12. BÖLÜM UMUT
Gözlerim saatlerdir tek bir noktaya takılı kalmıştı, Yağmur sonrası ağaç yapraklarına tutunmaya çalışan yağmur damlalarına. Zar zor tutunuyorlardı ağaç yapraklarına, umutla tutunuyorlardı düşmemek için. umutlarını yitirmiyorlardı gerçi şansları kedi önüne atılan farenin kurtulma olasılığından daha zordu dediğim gibide oldu sadece 3 saniye sonra yerdeki çamura düştüler. Saf ve temiz olan damlalardan eser kalmadı. Tekrar tekrar aynı manzarayı izledim sıkılana hatta bunalana kadar ama onlara bakmamı sağlayan bir şeyler vardı içimde bir duygu, anlamsız bir duygu, bir şeyleri anımsamamı sağlayan bir duygu, her şeyi birbirine bağlayan bir duygu. Sanki benim hayatımda yağmur damlaları ile yapraklar arasındaki ilişkiyi yansıtan bir şey vardı o yaprak Aras olabilir miydi? Kirli çamura düşmemek için her seferinde daha da yakınlaşmıştım ona Gökhana olan Aşkımı yok sayıp Hergün daha da çok yakınlaştım ona tamam yok saymak kelimesi belki çok fazla oldu biliyorum Hergün aklımdan çıkaramadım hatta daha fazla düşündüm başka bir sebebi olmalı diye okadar çok düşündümki gerçekten hiçbir sonuca varamadım Bana sunduğu sebep dışında aklıma gelen her hangi bir şey olmamıştı başka bir nedeni olmalıydı ama ben erken vazgeçmiştim kalbimin hiç susmayan sesini değilde mutluluğun o huzur verici şarkısında dans etmeyi seçmiştim ama zordu kalbim her an bir şey olabilecekmiş gibi hızla atıyordu tabiki bunun nedeni kaygılarım korkularım veya vazgeçemediğim şeyler değildi irkilmeme neden olan Arasın sesiydi ona baktığımda mavi gözleriyle göz göze geldik vakit kaybetmeden dudaklarını araladı......
" Ne düşünüyorsun?" dedi ve elindeki karton bardağı yavaşça masaya bıraktı onun gözlerine kenetli kalan gözlerimi cama çevirdim yarım saattir izlediğim manzara bana kollarını açtığında düşüncelerime dalmadan dudaklarımı araladım.
" Sen kaybedeceğini bile bile girdiğin bir oyunda kazanmak için umut edermisin?"
" Kazanma ihtimalim yüzde bir bile olsa sonuna kadar umut etmeye devam ederim" verdiği cevap beni tatmin etmemişti tekrar dudaklarımı araladım.

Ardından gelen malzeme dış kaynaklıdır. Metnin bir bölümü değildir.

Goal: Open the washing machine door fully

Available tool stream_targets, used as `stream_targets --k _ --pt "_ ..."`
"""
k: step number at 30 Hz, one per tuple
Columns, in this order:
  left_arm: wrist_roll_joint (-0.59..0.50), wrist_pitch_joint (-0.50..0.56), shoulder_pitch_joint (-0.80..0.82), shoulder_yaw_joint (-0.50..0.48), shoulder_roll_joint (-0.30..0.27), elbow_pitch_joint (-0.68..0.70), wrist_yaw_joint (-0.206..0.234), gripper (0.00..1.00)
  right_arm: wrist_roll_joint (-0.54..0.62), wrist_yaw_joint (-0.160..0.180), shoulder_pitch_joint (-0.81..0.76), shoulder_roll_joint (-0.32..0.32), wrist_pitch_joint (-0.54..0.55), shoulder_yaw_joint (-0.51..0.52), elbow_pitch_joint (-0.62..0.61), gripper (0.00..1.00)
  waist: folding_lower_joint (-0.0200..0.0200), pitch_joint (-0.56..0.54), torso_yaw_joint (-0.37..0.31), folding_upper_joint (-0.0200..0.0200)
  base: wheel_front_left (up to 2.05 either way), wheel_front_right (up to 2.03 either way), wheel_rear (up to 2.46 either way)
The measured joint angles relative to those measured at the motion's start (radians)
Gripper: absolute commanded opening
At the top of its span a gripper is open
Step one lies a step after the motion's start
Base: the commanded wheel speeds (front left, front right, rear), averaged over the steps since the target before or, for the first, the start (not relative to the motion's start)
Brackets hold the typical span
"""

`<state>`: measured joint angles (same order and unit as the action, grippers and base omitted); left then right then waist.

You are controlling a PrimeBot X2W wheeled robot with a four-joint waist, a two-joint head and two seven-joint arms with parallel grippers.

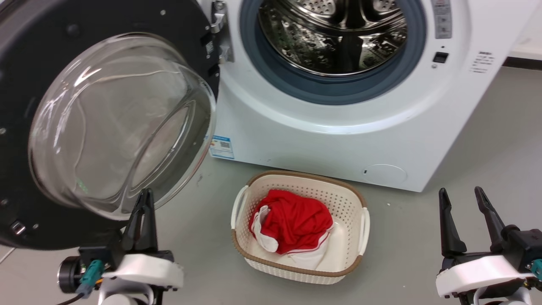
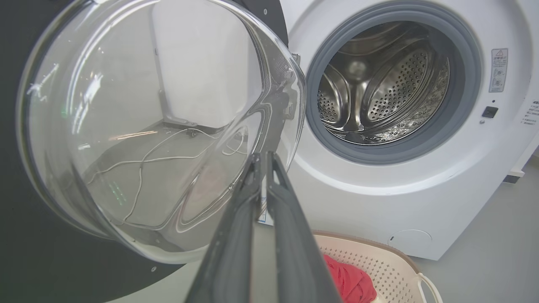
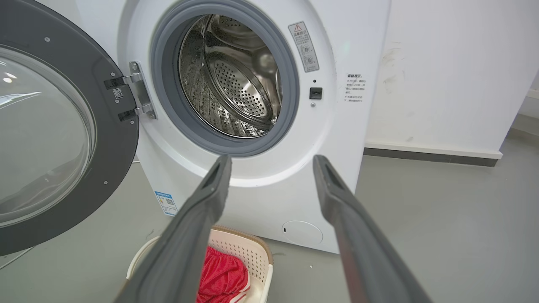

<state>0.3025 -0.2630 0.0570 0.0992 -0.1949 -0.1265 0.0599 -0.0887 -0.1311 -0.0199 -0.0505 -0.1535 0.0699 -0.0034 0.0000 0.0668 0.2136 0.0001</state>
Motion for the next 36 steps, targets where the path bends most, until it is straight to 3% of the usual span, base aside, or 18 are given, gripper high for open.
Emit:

" Peki sonunda kirli çamura düştüğünde ettiğin umutlar için pişman olmazmısın?"
" Hayır olmam, çünkü umut etmek insana hayal kurmayı öğretir ve ben o hayallerde mutluysam neden ettiğim umutlardan pişman olayım ki."

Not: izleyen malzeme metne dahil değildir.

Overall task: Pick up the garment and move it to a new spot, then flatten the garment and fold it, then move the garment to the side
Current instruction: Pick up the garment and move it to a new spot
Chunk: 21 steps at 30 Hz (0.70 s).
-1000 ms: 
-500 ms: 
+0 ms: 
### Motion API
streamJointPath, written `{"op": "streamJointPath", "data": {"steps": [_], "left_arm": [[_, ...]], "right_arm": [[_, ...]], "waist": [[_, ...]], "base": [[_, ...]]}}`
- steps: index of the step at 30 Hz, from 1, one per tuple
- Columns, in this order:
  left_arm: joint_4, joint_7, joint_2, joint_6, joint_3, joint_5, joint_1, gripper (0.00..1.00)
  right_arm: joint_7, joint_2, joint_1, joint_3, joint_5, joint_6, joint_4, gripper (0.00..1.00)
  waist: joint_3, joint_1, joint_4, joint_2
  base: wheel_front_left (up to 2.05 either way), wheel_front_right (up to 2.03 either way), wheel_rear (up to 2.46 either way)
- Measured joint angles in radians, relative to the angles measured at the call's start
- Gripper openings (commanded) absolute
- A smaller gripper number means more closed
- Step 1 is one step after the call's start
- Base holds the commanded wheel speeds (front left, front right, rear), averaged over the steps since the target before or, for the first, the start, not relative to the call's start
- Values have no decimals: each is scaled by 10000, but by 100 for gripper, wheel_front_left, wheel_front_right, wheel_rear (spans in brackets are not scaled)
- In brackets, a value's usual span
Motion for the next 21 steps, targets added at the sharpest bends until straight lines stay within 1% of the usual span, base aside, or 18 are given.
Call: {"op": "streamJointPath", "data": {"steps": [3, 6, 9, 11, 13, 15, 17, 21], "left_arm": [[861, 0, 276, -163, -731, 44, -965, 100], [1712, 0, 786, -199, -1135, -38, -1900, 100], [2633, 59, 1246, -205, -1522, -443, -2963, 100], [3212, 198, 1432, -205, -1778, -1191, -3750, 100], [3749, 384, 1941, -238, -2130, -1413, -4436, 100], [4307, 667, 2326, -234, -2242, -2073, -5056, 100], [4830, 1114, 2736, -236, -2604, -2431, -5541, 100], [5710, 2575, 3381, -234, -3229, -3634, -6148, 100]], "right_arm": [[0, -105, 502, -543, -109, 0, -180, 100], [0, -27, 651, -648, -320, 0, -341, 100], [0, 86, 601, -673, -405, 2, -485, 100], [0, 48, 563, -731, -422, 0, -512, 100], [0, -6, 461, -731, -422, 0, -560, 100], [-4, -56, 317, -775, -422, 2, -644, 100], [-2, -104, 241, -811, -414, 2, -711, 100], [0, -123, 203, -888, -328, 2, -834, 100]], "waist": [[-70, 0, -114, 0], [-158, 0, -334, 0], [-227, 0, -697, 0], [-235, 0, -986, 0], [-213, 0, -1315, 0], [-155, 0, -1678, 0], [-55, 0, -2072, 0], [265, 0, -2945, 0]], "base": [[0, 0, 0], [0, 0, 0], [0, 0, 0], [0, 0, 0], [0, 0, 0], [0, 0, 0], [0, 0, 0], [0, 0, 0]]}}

Verdiği cevapların hepsinde fazlasıyla haklıydı ondan beklemediğim cevaplar veriyordu aslında istediğim buydu beni anlıyacak biri olması. Ve gün geçtikçe Aras tam tamına o kişiye dönüşüyordu bu beni fazlasıyla mutlu etsede aynı zamanda korkutuyordu çünkü beni tam olarak anlayan biri olması ona acı çektirecekti bundan adım gibi emindim ve onun acı çekmesi istediğim en son şeydi beni anlamasını istesemde benim için mutsuz olmasını göze alamazdım. Yüzümü tekrar ona döndüm
" Sen beni en çok anlamak isteyenin sen olduğunu söylemiştin hiç benim yüzümden acı çekmekten korkmuyormusun?"
" Evet korkuyorum ama acı çekmekten değil seni senin istediğin gibi anlayamamaktan. En kötüsüde ne biliyormusun sen acı çekerken sana yardımcı olamamak."

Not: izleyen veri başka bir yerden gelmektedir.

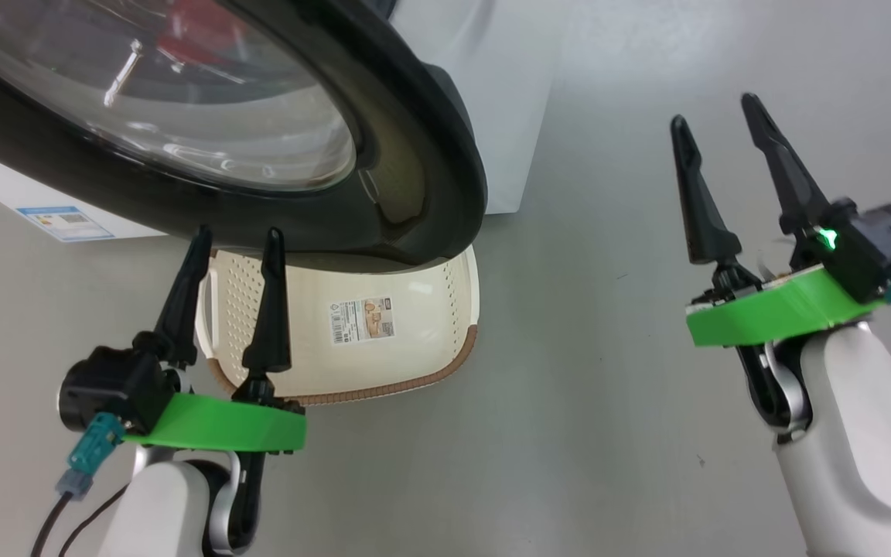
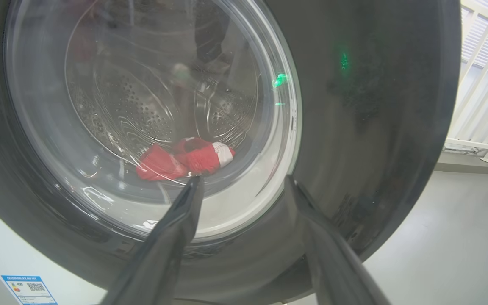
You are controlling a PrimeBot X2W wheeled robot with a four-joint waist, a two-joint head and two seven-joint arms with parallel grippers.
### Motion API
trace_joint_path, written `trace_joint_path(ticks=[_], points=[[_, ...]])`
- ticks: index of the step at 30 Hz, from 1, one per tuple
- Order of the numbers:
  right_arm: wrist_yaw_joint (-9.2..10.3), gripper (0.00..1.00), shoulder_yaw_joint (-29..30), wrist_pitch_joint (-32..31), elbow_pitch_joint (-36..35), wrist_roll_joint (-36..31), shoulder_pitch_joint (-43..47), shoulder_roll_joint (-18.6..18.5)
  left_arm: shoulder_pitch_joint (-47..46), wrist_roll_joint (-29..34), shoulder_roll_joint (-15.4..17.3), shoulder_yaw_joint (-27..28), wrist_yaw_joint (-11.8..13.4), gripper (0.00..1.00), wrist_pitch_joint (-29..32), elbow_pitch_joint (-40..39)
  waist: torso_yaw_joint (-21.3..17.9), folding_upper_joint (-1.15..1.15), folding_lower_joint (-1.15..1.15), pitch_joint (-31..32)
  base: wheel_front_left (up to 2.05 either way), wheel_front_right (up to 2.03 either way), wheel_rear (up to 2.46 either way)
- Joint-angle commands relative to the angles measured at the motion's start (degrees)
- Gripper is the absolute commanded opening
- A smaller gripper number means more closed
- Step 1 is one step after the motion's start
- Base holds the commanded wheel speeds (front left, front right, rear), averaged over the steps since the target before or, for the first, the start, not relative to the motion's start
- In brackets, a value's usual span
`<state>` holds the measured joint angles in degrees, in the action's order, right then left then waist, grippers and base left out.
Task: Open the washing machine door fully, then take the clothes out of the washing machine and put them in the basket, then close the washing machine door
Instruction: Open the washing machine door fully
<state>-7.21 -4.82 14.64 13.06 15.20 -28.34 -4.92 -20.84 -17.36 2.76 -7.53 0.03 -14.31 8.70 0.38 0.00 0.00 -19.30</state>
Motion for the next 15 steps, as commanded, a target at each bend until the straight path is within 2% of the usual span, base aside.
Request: trace_joint_path(ticks=[1, 7, 15], points=[[-0.28, 1.00, -0.2, 0.3, -2.8, -0.9, 1.4, 0.8, 0.6, 0.9, 0.8, 1.9, 0.1, 1.00, -0.7, -1.8, 0.0, 0.00, 0.00, -0.1, 0.00, 0.00, 0.00], [-0.28, 1.00, 1.2, 0.4, -7.9, -3.5, 6.2, 1.8, 0.7, 1.6, 0.7, 2.3, -0.1, 1.00, -0.7, -2.4, 0.0, 0.00, 0.00, -0.6, 0.00, 0.00, 0.00], [-0.28, 1.00, -0.2, 0.4, -10.6, -2.6, 10.1, 2.0, 1.0, 1.9, 0.4, 2.3, -0.4, 1.00, -0.7, -2.6, -0.2, 0.00, 0.00, -0.9, 0.00, 0.00, 0.00]])
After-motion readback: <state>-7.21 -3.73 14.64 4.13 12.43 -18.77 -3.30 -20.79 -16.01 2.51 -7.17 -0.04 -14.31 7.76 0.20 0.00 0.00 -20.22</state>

" Peki kendi çektiğin acılar ne olacak?" gülümsedi nedenini anlamasamda gülümsemeye devam ediyordu ne oldu şimdi der gibi ona baktığımda " Kendi acılarım" dedi ve durdu yüzü öyle bir hal aldı ki demin yüzünde olan gülümsemeden eser kalmadı devam etti
" Beni sevmeyen bir kızla harcadığım 3 yıldan mı bahsediyorsun? Emin ol şuan canım eskisi kadar acımıyor senin canında benimki kadar acımasın diye uğraşıyorum"
"Eğer hatırlamak canını acıtmayacaksa Bana o kızdan bahsetsene" bir an durdu belki hiç sormamı istemediği bir şey sormuştum birkaç saniye önceye dönme hakkım olsa asla sormazdım.Benim bu pişman halimi görmesinin hemen ardından hemen dudaklarını Araladı........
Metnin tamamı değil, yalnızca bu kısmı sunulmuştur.